Imperial Air Stunts, Then and Now

So the Obama administration, conducting a propaganda photo op of Air Force One soaring over the Statue of Liberty, sent one of its fleet of pimped-out 747 jetliners to fly lazy circles in the skies above New York City.

The White House didn’t deign to inform Mayor Bloomberg that it would be monopolizing prime airspace. Nor did they inform residents that the odd aerial display was a taxpayer-funded exercise in political vanity, rather than a possible reprise of the worst day in the city’s recent history.

This episode tidily embodied the imperial arrogance and bottomless self-absorption of the Obama administration. Those traits are hardly unique to that president and his ruling clique, of course — and this isn’t the first time taxpayer-funded executive branch aircraft have been used in potentially dangerous maneuvers devoted to silly propaganda purposes.

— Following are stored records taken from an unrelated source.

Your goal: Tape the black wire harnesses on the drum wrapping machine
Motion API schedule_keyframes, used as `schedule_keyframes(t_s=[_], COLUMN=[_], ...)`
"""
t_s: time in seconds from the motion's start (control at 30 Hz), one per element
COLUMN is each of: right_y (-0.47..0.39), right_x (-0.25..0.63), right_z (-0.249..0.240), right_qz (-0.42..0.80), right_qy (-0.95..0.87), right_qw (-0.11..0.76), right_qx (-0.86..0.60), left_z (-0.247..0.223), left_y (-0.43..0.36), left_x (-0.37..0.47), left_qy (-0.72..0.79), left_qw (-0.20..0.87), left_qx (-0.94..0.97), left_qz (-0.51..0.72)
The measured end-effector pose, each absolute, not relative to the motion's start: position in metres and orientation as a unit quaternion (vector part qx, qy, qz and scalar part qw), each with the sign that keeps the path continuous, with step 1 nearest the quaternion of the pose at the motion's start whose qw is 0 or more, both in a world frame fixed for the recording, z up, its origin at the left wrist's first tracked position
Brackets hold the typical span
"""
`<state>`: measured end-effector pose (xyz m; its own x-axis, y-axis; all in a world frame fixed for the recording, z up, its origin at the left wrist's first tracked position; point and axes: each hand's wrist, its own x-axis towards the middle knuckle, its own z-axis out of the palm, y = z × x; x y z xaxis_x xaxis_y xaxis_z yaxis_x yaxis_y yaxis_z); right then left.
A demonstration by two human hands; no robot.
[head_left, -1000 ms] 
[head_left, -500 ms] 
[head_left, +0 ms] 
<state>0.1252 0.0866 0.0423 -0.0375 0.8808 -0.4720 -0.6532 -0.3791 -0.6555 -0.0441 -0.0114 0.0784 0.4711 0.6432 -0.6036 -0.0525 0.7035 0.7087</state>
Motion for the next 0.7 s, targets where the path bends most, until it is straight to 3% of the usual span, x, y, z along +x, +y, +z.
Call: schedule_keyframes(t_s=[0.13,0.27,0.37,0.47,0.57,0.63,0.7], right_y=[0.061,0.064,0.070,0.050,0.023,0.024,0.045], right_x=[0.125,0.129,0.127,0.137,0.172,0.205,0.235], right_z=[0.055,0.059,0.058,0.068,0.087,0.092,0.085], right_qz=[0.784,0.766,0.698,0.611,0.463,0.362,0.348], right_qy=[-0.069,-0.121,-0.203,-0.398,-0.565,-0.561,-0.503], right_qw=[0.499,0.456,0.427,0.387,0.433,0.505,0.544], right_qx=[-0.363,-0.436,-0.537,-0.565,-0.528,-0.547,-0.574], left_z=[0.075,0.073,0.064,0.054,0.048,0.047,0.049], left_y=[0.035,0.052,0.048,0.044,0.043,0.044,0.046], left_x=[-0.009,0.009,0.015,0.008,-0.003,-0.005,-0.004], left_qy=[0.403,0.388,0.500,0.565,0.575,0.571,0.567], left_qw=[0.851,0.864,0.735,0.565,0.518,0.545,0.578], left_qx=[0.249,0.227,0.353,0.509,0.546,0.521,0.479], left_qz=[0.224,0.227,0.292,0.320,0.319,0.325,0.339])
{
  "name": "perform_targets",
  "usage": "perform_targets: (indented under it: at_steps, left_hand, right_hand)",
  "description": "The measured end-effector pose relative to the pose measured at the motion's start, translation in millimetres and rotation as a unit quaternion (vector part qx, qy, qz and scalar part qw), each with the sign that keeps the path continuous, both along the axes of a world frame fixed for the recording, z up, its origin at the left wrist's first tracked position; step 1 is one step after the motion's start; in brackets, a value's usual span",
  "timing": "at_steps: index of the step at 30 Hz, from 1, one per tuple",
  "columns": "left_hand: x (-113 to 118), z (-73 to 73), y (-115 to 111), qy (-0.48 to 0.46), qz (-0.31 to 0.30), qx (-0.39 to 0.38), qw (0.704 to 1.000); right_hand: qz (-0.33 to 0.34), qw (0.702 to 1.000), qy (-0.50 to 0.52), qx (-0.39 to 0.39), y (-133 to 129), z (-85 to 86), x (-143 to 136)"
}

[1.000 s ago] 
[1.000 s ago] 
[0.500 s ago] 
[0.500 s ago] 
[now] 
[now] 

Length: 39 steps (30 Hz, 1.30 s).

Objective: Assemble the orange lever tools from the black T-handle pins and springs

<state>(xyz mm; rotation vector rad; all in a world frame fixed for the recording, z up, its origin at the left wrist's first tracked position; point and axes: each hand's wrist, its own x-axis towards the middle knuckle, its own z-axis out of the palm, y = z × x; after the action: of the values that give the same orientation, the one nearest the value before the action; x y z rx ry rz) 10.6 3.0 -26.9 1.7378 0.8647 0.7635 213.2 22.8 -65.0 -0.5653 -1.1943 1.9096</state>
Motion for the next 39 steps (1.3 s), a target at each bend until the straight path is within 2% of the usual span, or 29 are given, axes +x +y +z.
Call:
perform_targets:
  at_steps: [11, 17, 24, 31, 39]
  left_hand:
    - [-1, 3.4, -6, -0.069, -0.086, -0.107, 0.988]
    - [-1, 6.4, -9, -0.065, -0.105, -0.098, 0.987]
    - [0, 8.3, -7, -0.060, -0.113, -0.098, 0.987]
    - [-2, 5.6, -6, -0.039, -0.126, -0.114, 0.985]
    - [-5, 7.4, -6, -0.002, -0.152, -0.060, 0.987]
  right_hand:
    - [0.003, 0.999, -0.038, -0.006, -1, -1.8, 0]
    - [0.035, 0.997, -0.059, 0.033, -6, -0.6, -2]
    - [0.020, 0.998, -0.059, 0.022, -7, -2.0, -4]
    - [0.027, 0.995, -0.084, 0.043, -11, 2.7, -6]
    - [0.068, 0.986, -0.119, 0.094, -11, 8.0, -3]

In July 2006, in a stunt intended to rally the “NASCAR demographic” behind the Republicans during a mid-term congressional campaign, the ambulatory wad of evil known as Dick Cheney “buzzed” Daytona International Speedway in Air Force Two just prior to the Pepsi 400 stock car race.

The specially equipped 757-200 made a pass over the race track at an altitude of roughly 1,000 feet before landing at a nearby airstrip. Cheney then made a couple of circuits on the track in a black SUV before posing in front of a giant American flag with the event’s 43 drivers arrayed behind him as living props.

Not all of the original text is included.